FIG. 4 is a graph showing the resistance value and the frictional force value of the entire brush when the ratio of the particle size of the second graphite powder to the first graphite powder of the first embodiment is changed. . As shown in this graph, the larger the second graphite powder, the more reliably the first graphite powder enters the gaps between the second graphite powders, so that the conductivity is improved and the resistance value is reduced,
As the copper holding ratio of the first graphite powder increases, the frictional force increases. On the other hand, as the second graphite powder approaches the first graphite powder, it becomes difficult for the first graphite powder to enter the gaps between the second graphite powders, so that the electrical conductivity decreases and the resistance value increases. As the copper holding ratio of the graphite powder decreases, the frictional force decreases.

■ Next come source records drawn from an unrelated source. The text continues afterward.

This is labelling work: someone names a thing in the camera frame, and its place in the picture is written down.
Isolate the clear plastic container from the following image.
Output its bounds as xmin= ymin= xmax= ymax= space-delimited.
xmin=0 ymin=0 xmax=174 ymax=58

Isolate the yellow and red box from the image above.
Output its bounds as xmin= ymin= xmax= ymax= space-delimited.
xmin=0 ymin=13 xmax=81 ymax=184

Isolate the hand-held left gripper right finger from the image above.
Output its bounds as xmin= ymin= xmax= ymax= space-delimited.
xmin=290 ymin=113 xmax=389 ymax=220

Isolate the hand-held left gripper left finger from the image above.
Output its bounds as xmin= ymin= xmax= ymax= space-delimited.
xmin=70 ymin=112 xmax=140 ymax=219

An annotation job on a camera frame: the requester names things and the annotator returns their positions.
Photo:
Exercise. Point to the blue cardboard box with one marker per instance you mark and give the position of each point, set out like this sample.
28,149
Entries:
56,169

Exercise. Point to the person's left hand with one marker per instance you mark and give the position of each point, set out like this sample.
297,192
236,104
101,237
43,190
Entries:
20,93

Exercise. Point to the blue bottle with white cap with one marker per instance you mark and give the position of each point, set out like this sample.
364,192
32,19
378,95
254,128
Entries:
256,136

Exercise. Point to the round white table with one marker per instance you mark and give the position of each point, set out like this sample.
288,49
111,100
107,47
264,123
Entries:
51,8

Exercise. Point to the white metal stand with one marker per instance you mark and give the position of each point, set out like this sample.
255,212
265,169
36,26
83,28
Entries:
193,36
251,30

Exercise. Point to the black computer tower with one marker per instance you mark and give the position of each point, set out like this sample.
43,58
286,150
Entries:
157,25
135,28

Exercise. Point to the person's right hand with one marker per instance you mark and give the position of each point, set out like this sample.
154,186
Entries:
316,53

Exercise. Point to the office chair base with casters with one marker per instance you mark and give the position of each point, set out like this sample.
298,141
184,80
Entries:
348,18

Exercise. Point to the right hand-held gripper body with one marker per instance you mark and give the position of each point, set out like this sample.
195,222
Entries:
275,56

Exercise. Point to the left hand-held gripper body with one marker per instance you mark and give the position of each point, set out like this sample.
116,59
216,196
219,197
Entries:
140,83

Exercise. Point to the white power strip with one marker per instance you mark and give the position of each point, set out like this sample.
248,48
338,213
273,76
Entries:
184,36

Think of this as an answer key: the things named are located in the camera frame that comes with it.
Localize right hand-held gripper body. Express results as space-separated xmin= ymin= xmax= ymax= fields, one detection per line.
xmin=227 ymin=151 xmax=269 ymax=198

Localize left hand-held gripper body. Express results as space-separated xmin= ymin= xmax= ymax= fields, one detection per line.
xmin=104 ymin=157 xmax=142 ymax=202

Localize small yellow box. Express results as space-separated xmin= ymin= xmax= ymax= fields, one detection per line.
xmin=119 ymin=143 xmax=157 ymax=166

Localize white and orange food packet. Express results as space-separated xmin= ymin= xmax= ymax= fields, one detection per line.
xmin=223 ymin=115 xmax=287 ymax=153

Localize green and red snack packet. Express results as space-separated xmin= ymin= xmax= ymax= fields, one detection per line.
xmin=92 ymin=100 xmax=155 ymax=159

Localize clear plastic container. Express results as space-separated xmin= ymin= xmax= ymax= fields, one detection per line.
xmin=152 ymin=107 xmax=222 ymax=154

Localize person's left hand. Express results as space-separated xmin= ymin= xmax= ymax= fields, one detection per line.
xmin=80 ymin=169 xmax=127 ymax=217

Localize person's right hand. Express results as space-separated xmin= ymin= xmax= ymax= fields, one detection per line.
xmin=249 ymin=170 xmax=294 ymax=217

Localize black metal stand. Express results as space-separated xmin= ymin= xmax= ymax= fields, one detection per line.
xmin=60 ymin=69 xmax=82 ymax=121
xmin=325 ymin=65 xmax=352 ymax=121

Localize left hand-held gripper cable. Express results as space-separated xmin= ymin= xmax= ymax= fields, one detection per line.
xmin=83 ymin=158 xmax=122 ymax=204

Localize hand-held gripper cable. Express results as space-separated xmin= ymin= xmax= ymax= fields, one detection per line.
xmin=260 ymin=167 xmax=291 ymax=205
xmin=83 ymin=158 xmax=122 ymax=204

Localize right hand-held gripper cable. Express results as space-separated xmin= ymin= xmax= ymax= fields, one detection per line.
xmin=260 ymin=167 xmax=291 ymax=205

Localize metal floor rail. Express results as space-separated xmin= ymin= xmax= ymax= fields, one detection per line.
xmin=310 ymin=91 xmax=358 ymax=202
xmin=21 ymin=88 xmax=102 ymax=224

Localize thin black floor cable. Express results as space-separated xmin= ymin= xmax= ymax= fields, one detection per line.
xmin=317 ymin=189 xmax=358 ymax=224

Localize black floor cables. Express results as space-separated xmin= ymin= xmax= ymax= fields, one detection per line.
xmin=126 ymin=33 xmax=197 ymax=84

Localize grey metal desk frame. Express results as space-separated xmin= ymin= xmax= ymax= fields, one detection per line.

A value that satisfies these two contradictory parameters to some extent is defined as the second value with respect to the particle size of the first graphite powder.
It was determined that the size of the particles of the graphite powder was suitably 10 to 50 times.

[0019]

As apparent from the above description, according to the present invention, it is possible to obtain a brush with reduced friction coefficient and less contact failure without increasing the specific resistance, and a motor provided with the brush.

[Brief description of the drawings]

FIG. 1 is a sectional view of a motor according to an embodiment of the present invention.

FIG. 2 is a detailed view of a brush according to the first embodiment of the present invention.

FIG. 3 is a detailed view of a brush according to a second embodiment of the present invention.

FIG. 4 is a graph showing a resistance value and a frictional force value when the ratio of the particle diameter of the second graphite powder to the first graphite powder of the embodiment is changed.

[Explanation of symbols]

 DESCRIPTION OF SYMBOLS 1 ... Brush, 11 ... 1st graphite powder 111 ... 1st graphite powder graphite 112 ... 1st graphite powder plating copper 12 ... 2nd graphite powder 121 ... 2nd graphite powder graphite 122 ... 2nd cocoon-shaped graphite Powdered graphite 2 ... commutator, 3 ... motor.

 ──────────────────────────────────────────────────続 き Continued on the front page F term (reference) 5H605 BB05 BB09 CC07 5H613 AA03 BB04 BB15 GA09 GB01 GB05 GB06 GB08 GB09 GB12 GB13 KK02 KK13 QQ03

Claims (4)

[Claims] 1. A brush obtained by mixing and compression molding a first graphite powder whose surface is metal-plated and a second graphite powder having a particle size of 10 to 50 times that of the first graphite powder. 2. The brush according to claim 1, wherein said metal plating is copper plating. 3. The brush according to claim 1, wherein said second graphite powder has a cocoon shape and extends along a longitudinal direction of the brush. 4. A motor provided with the brush according to claim 1.